On Wed, Dec 11, 2013 at 3:50 PM, Tom Herbert <therbert@...gle.com> wrote:
> On Wed, Dec 11, 2013 at 12:37 PM, Stephen Hemminger
> <stephen@...workplumber.org> wrote:
>> On Tue, 10 Dec 2013 23:26:36 -0800
>> Terry Lam <vtlam@...gle.com> wrote:
>>
>>> This patch implements the first size-based qdisc that attempts to
>>> differentiate between small flows and heavy-hitters. The goal is to
>>> catch the heavy-hitters and move them to a separate queue with less
>>> priority so that bulk traffic does not affect the latency of critical
>>> traffic. Currently "less priority" means less weight (2:1 in
>>> particular) in a Weighted Deficit Round Robin (WDRR) scheduler.
>>>
>>> In essence, this patch addresses the "delay-bloat" problem due to
>>> bloated buffers. In some systems, large queues may be necessary for
>>> obtaining CPU efficiency, or due to the presence of unresponsive
>>> traffic like UDP, or just a large number of connections with each
>>> having a small amount of outstanding traffic. In these circumstances,
>>> HHF aims to reduce the HoL blocking for latency sensitive traffic,
>>> while not impacting the queues built up by bulk traffic. HHF can also
>>> be used in conjunction with other AQM mechanisms such as CoDel.
>>>
>>> To capture heavy-hitters, we implement the "multi-stage filter" design
>>> in the following paper:
>>> C. Estan and G. Varghese, "New Directions in Traffic Measurement and
>>> Accounting", in ACM SIGCOMM, 2002.
>>>
>>> Some configurable qdisc settings through 'tc':
>>> - hhf_reset_timeout: period to reset counter values in the multi-stage
>>> filter (default 40ms)
>>> - hhf_admit_bytes: threshold to classify heavy-hitters
>>> (default 128KB)
>>> - hhf_evict_timeout: threshold to evict idle heavy-hitters
>>> (default 1s)
>>> - hhf_non_hh_weight: Weighted Deficit Round Robin (WDRR) weight for
>>> non-heavy-hitters (default 2)
>>> - hh_flows_limit: max number of heavy-hitter flow entries
>>> (default 2048)
>>>
>>> Note that the ratio between hhf_admit_bytes and hhf_reset_timeout
>>> reflects the bandwidth of heavy-hitters that we attempt to capture
>>> (25Mbps with the above default settings).
>>>
>>> The false negative rate (heavy-hitter flows getting away unclassified)

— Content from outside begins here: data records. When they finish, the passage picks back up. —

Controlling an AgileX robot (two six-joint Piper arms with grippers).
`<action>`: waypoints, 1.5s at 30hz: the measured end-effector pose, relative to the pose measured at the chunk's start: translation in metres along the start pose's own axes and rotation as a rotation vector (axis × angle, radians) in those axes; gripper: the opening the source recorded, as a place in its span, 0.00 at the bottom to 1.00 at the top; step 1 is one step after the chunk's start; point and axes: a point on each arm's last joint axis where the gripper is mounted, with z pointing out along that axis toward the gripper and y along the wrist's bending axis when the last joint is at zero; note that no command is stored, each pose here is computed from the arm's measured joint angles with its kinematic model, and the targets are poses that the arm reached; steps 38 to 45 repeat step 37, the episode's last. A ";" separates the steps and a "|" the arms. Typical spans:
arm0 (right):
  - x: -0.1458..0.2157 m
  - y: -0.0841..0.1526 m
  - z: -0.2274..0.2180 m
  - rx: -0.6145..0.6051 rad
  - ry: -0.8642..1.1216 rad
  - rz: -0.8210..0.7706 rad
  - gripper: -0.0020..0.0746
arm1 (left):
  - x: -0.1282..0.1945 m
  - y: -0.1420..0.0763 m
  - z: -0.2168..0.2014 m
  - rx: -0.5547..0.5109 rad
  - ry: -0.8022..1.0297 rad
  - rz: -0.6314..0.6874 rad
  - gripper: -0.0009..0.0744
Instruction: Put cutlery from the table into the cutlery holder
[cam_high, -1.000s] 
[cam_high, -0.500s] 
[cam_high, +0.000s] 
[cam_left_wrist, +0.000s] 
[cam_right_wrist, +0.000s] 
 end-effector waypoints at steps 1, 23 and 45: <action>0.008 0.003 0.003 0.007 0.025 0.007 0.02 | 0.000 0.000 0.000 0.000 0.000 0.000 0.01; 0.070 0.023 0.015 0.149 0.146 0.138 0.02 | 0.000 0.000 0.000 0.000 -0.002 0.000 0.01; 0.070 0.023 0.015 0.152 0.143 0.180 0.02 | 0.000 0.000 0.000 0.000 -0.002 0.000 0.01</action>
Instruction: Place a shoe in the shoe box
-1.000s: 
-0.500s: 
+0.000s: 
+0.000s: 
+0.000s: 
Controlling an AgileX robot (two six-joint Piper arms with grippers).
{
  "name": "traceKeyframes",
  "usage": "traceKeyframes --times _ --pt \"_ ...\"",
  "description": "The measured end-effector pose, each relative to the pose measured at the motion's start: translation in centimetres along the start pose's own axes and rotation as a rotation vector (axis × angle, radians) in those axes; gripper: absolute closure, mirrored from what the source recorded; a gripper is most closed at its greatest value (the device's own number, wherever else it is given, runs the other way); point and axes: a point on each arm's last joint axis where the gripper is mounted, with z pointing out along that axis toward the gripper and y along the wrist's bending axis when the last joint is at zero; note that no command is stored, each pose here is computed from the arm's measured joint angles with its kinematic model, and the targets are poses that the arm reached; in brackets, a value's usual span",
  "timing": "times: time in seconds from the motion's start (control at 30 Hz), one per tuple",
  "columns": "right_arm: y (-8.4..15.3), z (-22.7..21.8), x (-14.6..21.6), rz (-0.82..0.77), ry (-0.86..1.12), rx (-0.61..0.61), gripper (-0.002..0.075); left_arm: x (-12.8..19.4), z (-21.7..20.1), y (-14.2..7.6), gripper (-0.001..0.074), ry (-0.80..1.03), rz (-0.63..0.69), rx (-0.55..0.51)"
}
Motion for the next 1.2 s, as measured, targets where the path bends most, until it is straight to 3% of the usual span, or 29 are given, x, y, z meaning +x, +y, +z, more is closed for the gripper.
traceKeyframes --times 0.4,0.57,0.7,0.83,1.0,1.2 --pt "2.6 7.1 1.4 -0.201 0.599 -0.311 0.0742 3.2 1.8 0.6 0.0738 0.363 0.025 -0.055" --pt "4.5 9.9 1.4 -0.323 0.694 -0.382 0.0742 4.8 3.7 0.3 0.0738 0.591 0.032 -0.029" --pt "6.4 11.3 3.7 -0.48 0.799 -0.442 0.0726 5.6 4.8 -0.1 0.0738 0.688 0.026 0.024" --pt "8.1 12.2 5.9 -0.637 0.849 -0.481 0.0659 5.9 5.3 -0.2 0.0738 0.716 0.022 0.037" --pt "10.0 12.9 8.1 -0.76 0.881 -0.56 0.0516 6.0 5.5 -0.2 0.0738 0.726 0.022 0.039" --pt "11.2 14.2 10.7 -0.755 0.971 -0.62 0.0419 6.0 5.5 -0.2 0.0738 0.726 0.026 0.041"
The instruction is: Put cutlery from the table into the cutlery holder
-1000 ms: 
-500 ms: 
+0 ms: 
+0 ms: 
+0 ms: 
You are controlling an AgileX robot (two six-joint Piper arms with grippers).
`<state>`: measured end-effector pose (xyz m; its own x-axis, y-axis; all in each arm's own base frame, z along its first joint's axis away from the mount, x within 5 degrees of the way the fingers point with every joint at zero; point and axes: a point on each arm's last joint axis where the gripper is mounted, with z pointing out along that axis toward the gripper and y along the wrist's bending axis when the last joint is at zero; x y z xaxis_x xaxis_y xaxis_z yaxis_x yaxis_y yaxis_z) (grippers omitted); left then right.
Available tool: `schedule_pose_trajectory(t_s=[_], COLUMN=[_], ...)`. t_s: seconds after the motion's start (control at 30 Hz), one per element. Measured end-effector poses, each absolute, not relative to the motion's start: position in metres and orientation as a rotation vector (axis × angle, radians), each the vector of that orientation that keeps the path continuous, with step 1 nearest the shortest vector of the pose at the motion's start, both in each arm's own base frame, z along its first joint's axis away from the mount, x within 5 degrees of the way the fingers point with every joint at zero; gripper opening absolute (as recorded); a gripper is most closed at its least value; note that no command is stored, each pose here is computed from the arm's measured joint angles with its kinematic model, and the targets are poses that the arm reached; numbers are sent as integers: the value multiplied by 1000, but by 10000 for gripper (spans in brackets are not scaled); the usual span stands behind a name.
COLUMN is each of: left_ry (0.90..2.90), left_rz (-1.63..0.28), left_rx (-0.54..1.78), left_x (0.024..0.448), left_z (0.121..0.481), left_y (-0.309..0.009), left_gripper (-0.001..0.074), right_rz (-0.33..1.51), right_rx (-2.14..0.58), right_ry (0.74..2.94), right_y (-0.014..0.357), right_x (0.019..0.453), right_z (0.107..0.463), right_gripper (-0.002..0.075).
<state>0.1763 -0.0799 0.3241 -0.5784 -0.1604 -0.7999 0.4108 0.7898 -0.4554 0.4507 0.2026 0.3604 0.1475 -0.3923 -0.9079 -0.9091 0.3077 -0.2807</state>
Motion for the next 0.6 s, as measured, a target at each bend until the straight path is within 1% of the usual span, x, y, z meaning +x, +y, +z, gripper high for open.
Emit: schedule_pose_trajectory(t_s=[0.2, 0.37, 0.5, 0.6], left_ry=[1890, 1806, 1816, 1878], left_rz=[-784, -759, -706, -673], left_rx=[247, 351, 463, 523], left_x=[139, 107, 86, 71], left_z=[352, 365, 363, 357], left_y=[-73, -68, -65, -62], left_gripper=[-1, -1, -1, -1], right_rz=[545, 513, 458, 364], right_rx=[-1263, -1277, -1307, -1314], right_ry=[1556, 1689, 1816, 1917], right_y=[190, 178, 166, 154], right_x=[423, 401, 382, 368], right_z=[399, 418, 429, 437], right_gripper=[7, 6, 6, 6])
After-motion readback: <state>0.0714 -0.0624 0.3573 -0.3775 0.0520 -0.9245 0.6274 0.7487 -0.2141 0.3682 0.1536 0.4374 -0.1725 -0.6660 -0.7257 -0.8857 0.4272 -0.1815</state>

>>> is zero by the design of the multi-stage filter algorithm.
>>> With 100 heavy-hitter flows, using four hashes and 4000 counters yields
>>> a false positive rate (non-heavy-hitters mistakenly classified as
>>> heavy-hitters) of less than 1e-4.
>>>
>>> Signed-off-by: Terry Lam <vtlam@...gle.com>
>>> ---
>>> include/uapi/linux/pkt_sched.h | 25 ++
>>> net/sched/Kconfig | 9 +
>>> net/sched/Makefile | 1 +
>>> net/sched/sch_hhf.c | 746 +++++++++++++++++++++++++++++++++++++++++
>>> 4 files changed, 781 insertions(+)
>>> create mode 100644 net/sched/sch_hhf.c
>>>
>>> diff --git a/include/uapi/linux/pkt_sched.h b/include/uapi/linux/pkt_sched.h
>>> index a806687..4566993 100644
>>> --- a/include/uapi/linux/pkt_sched.h
>>> +++ b/include/uapi/linux/pkt_sched.h
>>> @@ -790,4 +790,29 @@ struct tc_fq_qd_stats {
>>> __u32 throttled_flows;
>>> __u32 pad;
>>> };
>>> +
>>> +/* Heavy-Hitter Filter */
>>> +
>>> +enum {
>>> + TCA_HHF_UNSPEC,
>>> + TCA_HHF_BACKLOG_LIMIT,
>>> + TCA_HHF_QUANTUM,
>>> + TCA_HHF_HH_FLOWS_LIMIT,
>>> + TCA_HHF_RESET_TIMEOUT,
>>> + TCA_HHF_ADMIT_BYTES,
>>> + TCA_HHF_EVICT_TIMEOUT,
>>> + TCA_HHF_NON_HH_WEIGHT,
>>> + __TCA_HHF_MAX
>>> +};
>>> +
>>> +#define TCA_HHF_MAX (__TCA_HHF_MAX - 1)
>>> +
>>> +struct tc_hhf_xstats {
>>> + __u32 drop_overlimit; /* number of times max qdisc packet limit
>>> + * was hit
>>> + */
>>
>> 64 bit?
Since drop_overlimit counts the packets being tail-dropped, I think
32-bit is sufficient and this is also similar to other places (eg.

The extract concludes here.